Importantly, we expect that the neural systems underlying different processes may be particularly malleable at different epochs of development. Therefore, tracing a particular behavioral phenotype back through the CASPER model will provide greater insight into where social processing may have veered off its normative path and identify opportunities to intervene on both primarily impacted, as well as secondary or compensatory, cognitive targets. For instance, we may be able to improve our understanding of why an individual may have difficulty detecting affective stimuli if we can link it to adverse experiences at particular developmental windows. Not only will this improve primary prevention efforts (e.g., ensuring processes develop normatively in unaffected individuals) but could also allow us to consider concurrent neurodevelopment, as well as downstream results. Recent efforts have been made to longitudinally study younger and younger populations—such as the Adolescent Brain and Cognitive Development (ABCD) study [266], The HEALthy Brain and Child Development (HBCD) study [267], and Human Connectome Projects (HCP) [268] which include child, neonate, and in-utero samples—which may allow for potentially greater understanding of developing neural processing in the future. It is important to note, however, that the representativeness of the large sample is key to identifying whose developmental trajectory is being included in these models and therefore for whom they can provide an interpretable comparison group for. We suggest these large-scale efforts be coupled with hypothesis-driven models, to best test how the behavioral problems we observe in our clinics can be best understood and empirically treated. Additionally, while we formulated CASPER as a cognitive network model, we will likely need multiple methodologies and levels of bran measurements (e.g., genetics, local population coding, multivariate models, etc.) to fully test CASPER.

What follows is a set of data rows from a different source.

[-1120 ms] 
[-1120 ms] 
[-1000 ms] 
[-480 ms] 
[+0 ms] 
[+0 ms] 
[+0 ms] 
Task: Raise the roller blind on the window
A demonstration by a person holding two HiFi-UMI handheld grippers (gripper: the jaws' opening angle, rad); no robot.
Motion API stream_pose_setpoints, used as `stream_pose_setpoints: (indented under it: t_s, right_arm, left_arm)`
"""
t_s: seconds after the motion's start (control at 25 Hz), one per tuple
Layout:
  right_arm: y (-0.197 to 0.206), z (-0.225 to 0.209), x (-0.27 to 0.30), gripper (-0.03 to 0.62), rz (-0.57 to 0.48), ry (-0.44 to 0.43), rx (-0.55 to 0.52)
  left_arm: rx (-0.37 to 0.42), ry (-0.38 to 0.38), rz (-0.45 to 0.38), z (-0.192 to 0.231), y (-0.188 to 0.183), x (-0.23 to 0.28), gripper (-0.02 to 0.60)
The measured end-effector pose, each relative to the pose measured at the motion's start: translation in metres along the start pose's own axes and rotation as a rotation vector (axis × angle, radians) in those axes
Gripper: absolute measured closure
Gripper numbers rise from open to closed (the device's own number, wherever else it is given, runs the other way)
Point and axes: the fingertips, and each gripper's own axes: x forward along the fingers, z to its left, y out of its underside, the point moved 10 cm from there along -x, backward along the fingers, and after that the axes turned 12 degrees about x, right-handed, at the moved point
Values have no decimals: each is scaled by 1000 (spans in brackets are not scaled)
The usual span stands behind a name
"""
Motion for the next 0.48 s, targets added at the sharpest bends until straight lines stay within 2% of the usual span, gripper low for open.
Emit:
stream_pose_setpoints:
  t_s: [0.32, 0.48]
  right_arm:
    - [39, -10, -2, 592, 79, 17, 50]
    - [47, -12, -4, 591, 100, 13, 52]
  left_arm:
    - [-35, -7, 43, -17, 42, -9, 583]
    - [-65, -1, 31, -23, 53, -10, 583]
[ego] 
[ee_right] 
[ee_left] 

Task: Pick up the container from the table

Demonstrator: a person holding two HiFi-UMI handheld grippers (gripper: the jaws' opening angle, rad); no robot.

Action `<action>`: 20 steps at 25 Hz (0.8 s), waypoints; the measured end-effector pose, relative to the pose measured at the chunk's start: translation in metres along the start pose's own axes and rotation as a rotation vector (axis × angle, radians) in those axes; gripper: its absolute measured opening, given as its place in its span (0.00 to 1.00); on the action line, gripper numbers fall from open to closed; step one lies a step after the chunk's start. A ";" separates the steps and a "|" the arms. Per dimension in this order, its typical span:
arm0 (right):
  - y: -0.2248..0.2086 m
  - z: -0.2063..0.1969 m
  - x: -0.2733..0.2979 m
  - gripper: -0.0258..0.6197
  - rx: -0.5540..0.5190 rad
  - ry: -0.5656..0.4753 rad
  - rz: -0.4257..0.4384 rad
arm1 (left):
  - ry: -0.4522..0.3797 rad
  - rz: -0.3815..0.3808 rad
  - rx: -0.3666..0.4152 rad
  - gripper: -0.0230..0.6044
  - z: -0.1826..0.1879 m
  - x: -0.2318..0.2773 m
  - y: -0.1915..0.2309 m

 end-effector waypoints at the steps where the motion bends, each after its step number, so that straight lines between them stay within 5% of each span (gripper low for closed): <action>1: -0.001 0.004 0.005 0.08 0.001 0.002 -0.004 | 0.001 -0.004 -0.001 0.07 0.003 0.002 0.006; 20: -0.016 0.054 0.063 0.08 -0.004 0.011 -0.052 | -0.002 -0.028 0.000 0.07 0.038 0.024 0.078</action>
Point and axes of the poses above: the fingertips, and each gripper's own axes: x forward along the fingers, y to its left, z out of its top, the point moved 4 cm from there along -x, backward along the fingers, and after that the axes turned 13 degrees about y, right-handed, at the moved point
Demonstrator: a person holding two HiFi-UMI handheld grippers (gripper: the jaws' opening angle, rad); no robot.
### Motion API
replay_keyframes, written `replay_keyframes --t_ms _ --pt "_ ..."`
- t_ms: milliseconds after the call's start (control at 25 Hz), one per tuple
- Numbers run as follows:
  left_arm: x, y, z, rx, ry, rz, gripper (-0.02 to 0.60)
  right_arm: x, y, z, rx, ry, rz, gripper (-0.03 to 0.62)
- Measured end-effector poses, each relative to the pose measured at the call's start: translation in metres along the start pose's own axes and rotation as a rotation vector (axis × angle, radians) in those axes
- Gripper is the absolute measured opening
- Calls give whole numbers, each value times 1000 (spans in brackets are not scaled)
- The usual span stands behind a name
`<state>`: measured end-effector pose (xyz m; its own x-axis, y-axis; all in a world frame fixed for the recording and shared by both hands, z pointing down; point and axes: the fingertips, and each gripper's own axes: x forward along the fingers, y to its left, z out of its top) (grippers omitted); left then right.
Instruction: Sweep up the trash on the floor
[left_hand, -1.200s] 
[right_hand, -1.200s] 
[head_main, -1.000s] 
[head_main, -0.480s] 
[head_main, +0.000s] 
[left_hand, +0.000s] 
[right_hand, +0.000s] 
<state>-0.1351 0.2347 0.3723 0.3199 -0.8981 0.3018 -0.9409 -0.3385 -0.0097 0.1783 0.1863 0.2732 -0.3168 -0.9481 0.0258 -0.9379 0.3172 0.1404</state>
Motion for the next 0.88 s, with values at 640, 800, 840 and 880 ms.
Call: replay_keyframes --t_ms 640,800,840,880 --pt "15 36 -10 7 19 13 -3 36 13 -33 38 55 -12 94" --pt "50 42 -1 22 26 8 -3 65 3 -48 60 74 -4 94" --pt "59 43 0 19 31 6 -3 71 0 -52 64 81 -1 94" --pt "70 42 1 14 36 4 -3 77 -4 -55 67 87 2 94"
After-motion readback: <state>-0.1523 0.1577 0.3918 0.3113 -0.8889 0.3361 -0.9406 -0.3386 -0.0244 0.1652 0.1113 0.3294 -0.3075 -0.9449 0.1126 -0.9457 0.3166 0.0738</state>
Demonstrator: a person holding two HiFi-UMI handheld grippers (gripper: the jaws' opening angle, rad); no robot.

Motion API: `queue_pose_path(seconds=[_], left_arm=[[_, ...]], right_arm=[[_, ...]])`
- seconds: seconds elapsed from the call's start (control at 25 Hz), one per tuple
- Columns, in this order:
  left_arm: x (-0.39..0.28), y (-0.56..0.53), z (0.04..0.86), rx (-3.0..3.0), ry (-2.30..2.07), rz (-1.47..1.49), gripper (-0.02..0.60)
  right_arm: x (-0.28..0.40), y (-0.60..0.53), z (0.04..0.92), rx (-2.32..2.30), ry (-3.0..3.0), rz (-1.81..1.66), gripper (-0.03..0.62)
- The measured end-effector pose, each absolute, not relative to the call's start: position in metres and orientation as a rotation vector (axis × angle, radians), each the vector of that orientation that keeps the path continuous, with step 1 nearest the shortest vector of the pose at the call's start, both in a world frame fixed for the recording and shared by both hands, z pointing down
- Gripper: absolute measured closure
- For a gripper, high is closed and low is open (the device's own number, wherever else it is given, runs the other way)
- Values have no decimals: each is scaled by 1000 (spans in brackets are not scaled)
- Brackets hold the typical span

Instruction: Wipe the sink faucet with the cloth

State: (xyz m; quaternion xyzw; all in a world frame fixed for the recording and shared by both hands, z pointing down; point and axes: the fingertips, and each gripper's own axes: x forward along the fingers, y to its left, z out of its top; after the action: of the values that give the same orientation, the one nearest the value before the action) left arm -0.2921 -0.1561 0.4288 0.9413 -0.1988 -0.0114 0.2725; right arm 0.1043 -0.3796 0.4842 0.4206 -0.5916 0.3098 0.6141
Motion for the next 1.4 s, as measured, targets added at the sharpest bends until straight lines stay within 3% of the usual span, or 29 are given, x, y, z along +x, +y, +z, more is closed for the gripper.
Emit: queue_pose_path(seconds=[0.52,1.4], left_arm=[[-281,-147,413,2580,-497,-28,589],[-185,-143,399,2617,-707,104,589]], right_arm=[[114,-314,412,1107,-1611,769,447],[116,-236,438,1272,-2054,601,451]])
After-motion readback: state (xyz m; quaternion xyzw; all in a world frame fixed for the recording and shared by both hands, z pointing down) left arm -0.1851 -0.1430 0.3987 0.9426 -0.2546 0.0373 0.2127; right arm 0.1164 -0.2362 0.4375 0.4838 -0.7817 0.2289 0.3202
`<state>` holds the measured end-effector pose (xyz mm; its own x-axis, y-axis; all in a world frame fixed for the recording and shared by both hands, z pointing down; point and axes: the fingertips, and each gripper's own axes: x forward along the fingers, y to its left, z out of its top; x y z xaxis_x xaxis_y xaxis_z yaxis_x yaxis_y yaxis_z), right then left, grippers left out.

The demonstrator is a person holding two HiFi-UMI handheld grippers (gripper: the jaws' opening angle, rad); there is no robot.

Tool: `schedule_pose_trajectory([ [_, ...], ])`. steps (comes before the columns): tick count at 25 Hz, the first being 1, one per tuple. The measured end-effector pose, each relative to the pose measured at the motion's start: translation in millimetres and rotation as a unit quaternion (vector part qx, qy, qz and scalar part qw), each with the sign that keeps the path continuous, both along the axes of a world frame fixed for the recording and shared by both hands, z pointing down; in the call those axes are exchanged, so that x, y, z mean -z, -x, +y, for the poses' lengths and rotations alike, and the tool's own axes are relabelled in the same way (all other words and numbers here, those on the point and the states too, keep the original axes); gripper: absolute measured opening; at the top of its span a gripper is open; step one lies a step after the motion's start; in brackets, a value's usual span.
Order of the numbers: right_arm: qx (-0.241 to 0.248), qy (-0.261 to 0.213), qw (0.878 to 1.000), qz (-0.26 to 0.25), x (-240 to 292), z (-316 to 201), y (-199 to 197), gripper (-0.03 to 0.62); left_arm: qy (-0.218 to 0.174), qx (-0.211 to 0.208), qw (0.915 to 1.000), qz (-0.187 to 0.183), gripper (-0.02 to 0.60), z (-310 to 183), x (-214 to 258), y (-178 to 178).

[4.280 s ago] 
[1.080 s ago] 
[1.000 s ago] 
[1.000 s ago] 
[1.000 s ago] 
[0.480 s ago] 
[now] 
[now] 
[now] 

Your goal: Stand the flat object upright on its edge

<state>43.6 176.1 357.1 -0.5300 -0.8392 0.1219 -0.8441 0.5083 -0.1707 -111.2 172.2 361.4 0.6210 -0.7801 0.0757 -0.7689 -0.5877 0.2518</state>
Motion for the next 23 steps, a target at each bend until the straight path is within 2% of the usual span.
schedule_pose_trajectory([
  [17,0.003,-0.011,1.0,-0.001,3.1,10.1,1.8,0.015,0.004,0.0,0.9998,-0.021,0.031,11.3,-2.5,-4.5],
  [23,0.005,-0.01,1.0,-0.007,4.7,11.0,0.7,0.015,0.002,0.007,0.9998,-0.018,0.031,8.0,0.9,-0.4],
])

Here, we present a testable model for explaining how social and emotional aberrations manifest, rooted in developmental cognitive neuroscience. The CASPER model links social information processing theories and research across cognitive neuroscience, social psychology, and developmental science disciplines to provide a testable model of how real-world social processing unfolds and is altered in individuals with psychopathology. We hope that this unified theory will spurn new research that informs future personalized interventions by targeting the upstream processes that are resulting in dysfunction. Finally, the developmental lens this model provides we hope will inform research into when to intervene, leveraging developmental periods when these systems are most plastic or targeting processes that are most malleable across development.